I'm 31 and live in Dorset, which is technically in the South West (oo arr, wurzels, gerr orf moy land etc.) of England: however, I don't live in the sticks but rather a large coastal conurbation where the local accent is fairly close to Standard Southern British English, with only minor influences from the rural hinterland. I've lived here for like twenty-odd years now, and broadly speaking I speak like the natives do. However, I grew up in the Midlands and retain a number of dialect features, most saliently I lack the TRAP-BATH split. This leaves people puzzled as to where I'm actually from, as does my spiteful use of dialect-specific terminology (a batch is bread roll, for example).
To further the confusion, my native languages are actually Welsh and English. My family has lived in English-speaking communities since I was about five, however, leaving my Welsh in a severe state of attrition and lacking any formal education.
At school I learnt French, German, Latin and Italian. My German is conversational now, but rusty.
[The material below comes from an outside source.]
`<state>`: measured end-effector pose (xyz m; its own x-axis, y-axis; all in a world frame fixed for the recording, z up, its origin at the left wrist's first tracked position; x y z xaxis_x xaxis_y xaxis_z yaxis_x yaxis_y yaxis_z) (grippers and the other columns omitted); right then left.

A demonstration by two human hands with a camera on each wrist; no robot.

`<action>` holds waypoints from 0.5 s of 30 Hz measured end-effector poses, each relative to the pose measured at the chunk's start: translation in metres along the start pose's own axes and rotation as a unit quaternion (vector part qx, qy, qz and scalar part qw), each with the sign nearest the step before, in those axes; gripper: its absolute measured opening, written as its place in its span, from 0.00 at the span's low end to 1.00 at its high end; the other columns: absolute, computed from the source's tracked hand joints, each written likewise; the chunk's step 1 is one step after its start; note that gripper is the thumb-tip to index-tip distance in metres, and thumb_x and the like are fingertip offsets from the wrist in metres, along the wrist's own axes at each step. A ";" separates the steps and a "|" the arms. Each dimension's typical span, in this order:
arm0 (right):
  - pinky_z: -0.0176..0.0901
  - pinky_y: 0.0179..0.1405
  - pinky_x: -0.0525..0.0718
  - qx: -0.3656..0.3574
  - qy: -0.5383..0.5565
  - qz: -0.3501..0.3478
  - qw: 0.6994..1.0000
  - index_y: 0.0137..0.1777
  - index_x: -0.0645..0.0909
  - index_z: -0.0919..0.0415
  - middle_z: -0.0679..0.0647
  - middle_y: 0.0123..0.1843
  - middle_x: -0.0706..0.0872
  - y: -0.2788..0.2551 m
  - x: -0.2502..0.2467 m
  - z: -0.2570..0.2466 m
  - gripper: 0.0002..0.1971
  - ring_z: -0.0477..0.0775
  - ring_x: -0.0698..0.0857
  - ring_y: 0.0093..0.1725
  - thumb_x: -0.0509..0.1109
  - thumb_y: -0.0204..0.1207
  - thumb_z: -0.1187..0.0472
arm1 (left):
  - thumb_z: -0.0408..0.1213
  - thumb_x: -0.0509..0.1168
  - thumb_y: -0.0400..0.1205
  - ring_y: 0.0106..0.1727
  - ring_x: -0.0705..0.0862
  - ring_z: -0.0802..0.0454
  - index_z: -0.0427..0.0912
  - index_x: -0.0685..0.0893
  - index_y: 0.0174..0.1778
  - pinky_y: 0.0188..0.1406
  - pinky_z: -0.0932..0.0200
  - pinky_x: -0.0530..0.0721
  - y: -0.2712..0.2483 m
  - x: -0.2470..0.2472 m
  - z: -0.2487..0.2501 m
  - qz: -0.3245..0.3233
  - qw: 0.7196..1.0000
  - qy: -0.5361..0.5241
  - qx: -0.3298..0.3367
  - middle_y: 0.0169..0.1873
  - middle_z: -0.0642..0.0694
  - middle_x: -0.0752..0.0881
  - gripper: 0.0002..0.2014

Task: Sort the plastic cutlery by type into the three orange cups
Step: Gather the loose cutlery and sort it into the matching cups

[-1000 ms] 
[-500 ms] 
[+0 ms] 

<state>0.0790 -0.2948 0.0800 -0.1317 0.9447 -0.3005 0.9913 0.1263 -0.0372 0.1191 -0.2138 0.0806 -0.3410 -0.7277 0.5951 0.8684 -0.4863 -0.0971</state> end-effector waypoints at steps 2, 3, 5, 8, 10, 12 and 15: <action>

I studied French and Italian at university, and according to a piece of paper issed to me by the University of Southampton, I speak the former at C2 level. I feel this has more to do with my blagging abilities than any actual mastery, however. I picked up (South American) Spanish at conversational level over my years working with Venezualans and Colombians in the hospitality industry, and sat a GCSE in it last year.
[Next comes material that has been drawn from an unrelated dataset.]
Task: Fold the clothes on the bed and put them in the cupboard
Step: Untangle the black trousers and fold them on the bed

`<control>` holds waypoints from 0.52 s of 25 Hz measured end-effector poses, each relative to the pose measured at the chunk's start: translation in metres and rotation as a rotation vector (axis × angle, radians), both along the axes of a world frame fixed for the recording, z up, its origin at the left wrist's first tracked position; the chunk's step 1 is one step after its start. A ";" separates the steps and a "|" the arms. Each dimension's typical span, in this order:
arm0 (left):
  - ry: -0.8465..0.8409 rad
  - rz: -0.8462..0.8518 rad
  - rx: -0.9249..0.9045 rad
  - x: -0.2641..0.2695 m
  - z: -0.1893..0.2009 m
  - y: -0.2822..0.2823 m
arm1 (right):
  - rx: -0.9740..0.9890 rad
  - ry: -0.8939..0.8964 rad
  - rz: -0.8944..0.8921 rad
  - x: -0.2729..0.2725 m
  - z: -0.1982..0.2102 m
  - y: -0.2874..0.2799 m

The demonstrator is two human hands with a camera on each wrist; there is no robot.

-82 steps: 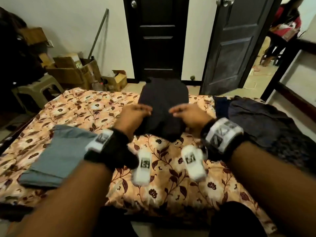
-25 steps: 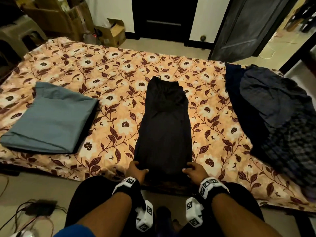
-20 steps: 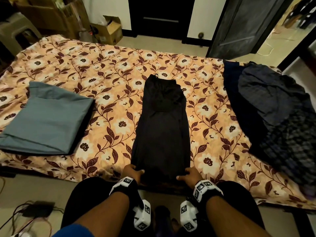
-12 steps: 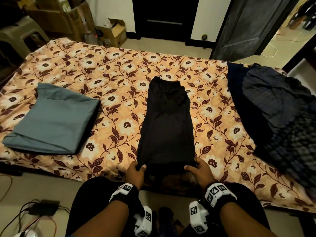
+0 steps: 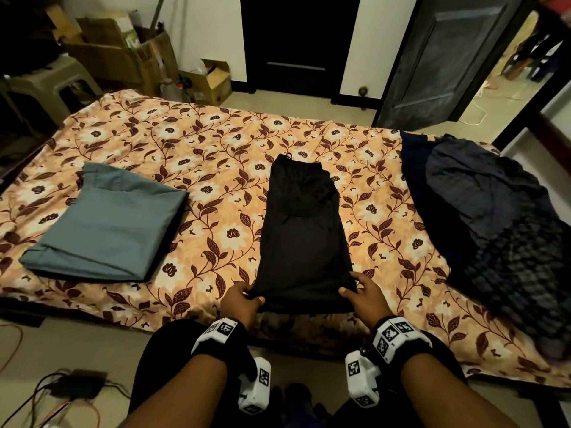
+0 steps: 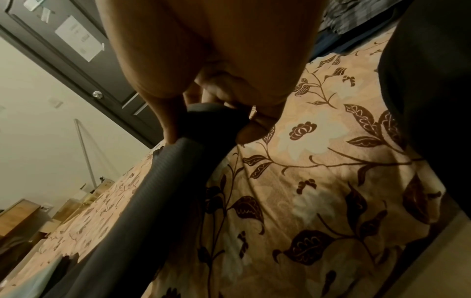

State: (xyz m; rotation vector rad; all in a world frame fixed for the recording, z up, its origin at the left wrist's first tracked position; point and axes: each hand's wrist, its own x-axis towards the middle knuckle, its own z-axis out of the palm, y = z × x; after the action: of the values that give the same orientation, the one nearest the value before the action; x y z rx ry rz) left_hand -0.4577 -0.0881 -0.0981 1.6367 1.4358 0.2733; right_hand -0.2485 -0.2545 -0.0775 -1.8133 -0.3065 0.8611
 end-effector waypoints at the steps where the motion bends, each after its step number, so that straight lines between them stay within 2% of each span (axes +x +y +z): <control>1: -0.004 0.021 -0.030 -0.002 0.000 -0.001 | -0.022 -0.016 0.013 -0.003 0.000 -0.003; 4: -0.040 0.083 -0.210 -0.007 -0.001 -0.002 | -0.195 -0.077 0.078 -0.008 -0.010 -0.011; 6: 0.007 0.032 -0.258 -0.012 -0.003 -0.004 | -0.314 -0.169 0.148 -0.014 -0.018 -0.015; 9: 0.054 -0.042 -0.118 -0.018 -0.012 -0.002 | -0.358 -0.418 0.188 -0.031 -0.020 -0.020; 13: 0.003 0.009 -0.060 -0.024 -0.021 0.000 | -0.311 -0.620 0.256 -0.050 -0.012 -0.024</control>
State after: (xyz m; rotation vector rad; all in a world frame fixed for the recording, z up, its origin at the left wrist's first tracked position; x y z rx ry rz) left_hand -0.4816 -0.0876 -0.1188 1.5828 1.4410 0.2305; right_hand -0.2984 -0.2786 -0.0900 -2.3461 -0.8508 0.5104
I am employed to teach French, Spanish, Latin and Italian to innocent children who have done nothing to deserve this, something which has not yet ceased to surprise me.
My specialism and interests lie in diachronic linguistics: I can confidently read texts in most Romance languages, and have more than a passing acquaintance with their varying grammars. I can navigate my way through some normalised Old Irish or Old Norse with a dictionary and a stiff drink, and can still read reasonably simple texts in Breton and Cornish. I've attempted to teach myself Romani and Afrikaans, the latter I've never really got beyond the swearwords, but my Romani's not bad. As it's highly unlikely I'll ever have to opportunity to speak it to another human being in real life, I'm thinking about acquiring resources on Welsh Romani and learning that to fluency just for shits and giggles.